Moyses v. Bell

Crow, J.

Action by Ben Moyses and Charles B. Smith against Charles N. Bell, to recover principal and interest alleged to be due upon a promissory note. On trial without a jury, judgment was entered in plaintiffs’ favor, from which the defendant has appealed.

The note reads as follows:

“$3200 Mountain Home, Idaho, February 7th, 1908.
“On or before one year after date I promise to pay to the order of the Great Western Beet Sugar Company thirty-two hundred & 00-100 dollars. Value received. Interest .... per cent.
“Due February 7, 1909. Chas. N. Bell.”

The respondents alleged they were holders in due course. The appellant admitted the execution of the note, denied that respondents were holders in due course, and affirmatively pleaded that the note was executed and delivered to the Great Western Beet Sugar Company, a corporation, in part payment for a perpetual water right for the irrigation of 320 acres of land in Elmore county, Idaho; that the water was to be furnished in stipulated quantities on April 15, 1908, and at all times thereafter during irrigation seasons; that the payee failed to furnish the water on April 15, 1908, or at all; that the payee, being hopelessly insolvent, is in process of liquidation, and that these facts were all known to respondents when they acquired the note.

Appellant’s contention, in substance, is that the consideration for the note has failed; that it was transferred to respondents after its maturity and after such failure; that the payee’s title was defective, and that respondents, not being holders in due course, cannot recover. The evidence was sufficient to show that the Great Western Beet Sugar Company was constructing an irrigation system in Idaho; that on February 7, 1908, it entered into a written contract with appel*537lant, whereby, in consideration of $9,600, it sold him a perpetual water right for the 320 acres of land; that this contract recited the fact that the company had executed its warranty deed conveying the water right, the same to be placed in escrow with the Citizens State Bank of Mountain Home, Idaho, together with a copy of the contract itself; that the bank was instructed to surrender the deed to appellant upon payment of the note; that the company was to deliver water to appellant’s land after April 15, 1908, in quantities stipulated; that appellant paid $6,400 in cash, and at the same time made and executed the note for the remainder of the purchase price; that the contract contained the following stipulation :

“Said party of the first part [the company]- agrees that said promissory note.shall not be sold, discounted or offered for sale to any banking or mercantile institution in the city of Seattle where the second party [appellant] deals or is acquainted

that on or about February 8, 1908, the Great Western Beet Sugar Company, being indebted to the Citizens State Bank of Mountain Home, Idaho, then delivered appellant’s note and other notes to the bank, as collateral security; that the company did not furnish water to appellant on April 15, 1908, or at any time thereafter; that there was a total failure of consideration for the note, at all times after April 15, 1908; that early in October, 1908, respondents Moyses and Smith went from Seattle, Washington, to Mountain Home, Idaho, to investigate the Great Western Beet Sugar Company and purchase a controlling interest in its capital stock; that for two or three weeks they made an examination of its property and affairs; that about the same time they personally agreed to purchase and take over from the bank the indebtedness of the Great Western Beet Sugar Company, together with an assignment of the collateral security, including appellant’s note; that in pursuance of this agreement they paid the bank $14,000 on October 28, 1908; that on February 10, *5381909, three days after the maturity of the note, respondents took over the remainder of the debt and the collateral notes from the bank, then paying for that purpose the additional sum of about $25,000; that the face value of the collateral notes then held by the bank and transferred to respondents was about $80,000, but no evidence was offered as to their actual value.

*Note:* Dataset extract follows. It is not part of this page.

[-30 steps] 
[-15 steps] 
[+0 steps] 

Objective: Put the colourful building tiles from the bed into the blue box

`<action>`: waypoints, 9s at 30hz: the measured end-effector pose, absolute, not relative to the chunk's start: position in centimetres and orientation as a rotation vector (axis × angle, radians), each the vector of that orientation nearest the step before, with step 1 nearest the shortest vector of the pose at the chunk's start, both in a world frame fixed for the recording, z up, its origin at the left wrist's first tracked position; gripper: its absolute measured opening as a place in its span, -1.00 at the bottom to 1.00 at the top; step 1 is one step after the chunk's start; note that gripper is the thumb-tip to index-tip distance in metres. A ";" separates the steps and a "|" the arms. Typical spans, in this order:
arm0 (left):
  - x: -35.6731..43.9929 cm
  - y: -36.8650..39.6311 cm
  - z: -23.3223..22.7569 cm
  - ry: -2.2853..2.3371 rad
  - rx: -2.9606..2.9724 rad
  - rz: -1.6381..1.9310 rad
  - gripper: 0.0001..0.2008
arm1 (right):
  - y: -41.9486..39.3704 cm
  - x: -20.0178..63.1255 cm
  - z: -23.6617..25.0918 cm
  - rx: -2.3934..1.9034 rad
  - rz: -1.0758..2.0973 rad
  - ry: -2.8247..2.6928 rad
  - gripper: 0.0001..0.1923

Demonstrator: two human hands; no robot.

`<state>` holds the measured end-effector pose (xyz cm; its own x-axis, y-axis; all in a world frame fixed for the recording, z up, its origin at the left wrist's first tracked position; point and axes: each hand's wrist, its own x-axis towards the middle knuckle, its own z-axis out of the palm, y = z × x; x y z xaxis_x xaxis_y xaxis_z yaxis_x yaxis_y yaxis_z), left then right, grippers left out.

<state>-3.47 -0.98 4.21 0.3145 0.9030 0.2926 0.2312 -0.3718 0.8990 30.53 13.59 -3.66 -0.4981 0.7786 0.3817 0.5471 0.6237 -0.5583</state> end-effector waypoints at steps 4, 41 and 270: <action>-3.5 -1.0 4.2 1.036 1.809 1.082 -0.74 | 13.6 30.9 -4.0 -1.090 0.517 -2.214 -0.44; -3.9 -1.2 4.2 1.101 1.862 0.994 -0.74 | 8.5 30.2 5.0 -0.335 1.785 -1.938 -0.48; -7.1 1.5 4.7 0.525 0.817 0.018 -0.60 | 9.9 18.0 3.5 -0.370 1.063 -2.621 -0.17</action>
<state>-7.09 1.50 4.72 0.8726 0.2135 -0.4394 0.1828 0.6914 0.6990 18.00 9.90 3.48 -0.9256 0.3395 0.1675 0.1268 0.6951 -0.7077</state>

The appellant, citing Kost v. Bender, 25 Mich. 515, and other cases, insists that the collateral, including his note, was returned to the original payee, the Great Western Beet Sugar Company, which again acquired title thereto after maturity, on February 10, 1909; that the payee then assigned the note to respondents as collateral security for a new indebtedness from it to respondents then created, and that respondents, having actual notice of the failure of consideration, then acquired the note, subject to appellant’s right to make his defense. We do not think the contention that the note was returned to the payee, or that it again acquired title thereto, can be sustained. The evidence on this subject supports the respondents’ position, to the effect that they purchased the existing debt of the company, and took an assignment of the collateral. Assuming, without so finding, that after looking into the affairs of the company for a period of two or three weeks in October, 1908, respondents learned facts sufficient to inform them that the Great Western Beet Sugar Company had then failed to perform its executory contract with appellant, they would nevertheless, under Rem. & Bal. Code, § 3449, have all the rights of holders in due course, if the bank, their assignor, was itself a holder in due course. The section mentionéd reads as follows:

“In the hands of any holder other than a holder in due course, a negotiable instrument is subj ect to the same defenses as if it were non-negotiable. But a holder who derives his title through a holder in due course, and who is not himself a party to any fraud or illegality affecting the instrument, has all the rights of such former holder in respect of all parties prior to the latter.”

*539This section is only a statutory enactment of a rule theretofore announced by the courts. It is recognized in Kost v. Bender, supra, cited by appellant, as a rule existing in favor of all persons other than the original payee, who become purchasers from a bona fide holder of negotiable paper, even though such purchasers have notice of an infirmity in the paper, as between the original parties thereto. Speaking for the court, Cooley, J., said:

“It is perfectly true as a general rule, that the bona fide holder of negotiable paper has a right to sell the same, with all the rights and equities attaching to it in his own hands, to whoever may see fit to buy of him, whether such purchaser was aware of the original infirmity or not. Without this right he would not have the full protection which the law merchant designs to afford him, and negotiable paper would cease to be a safe and reliable medium for the exchanges of commerce. For if one can stop the, negotiability of paper against which there is no defense, by giving notice that a defense once existed while it was held by another, it is obvious that an important element in its value is at once taken away.”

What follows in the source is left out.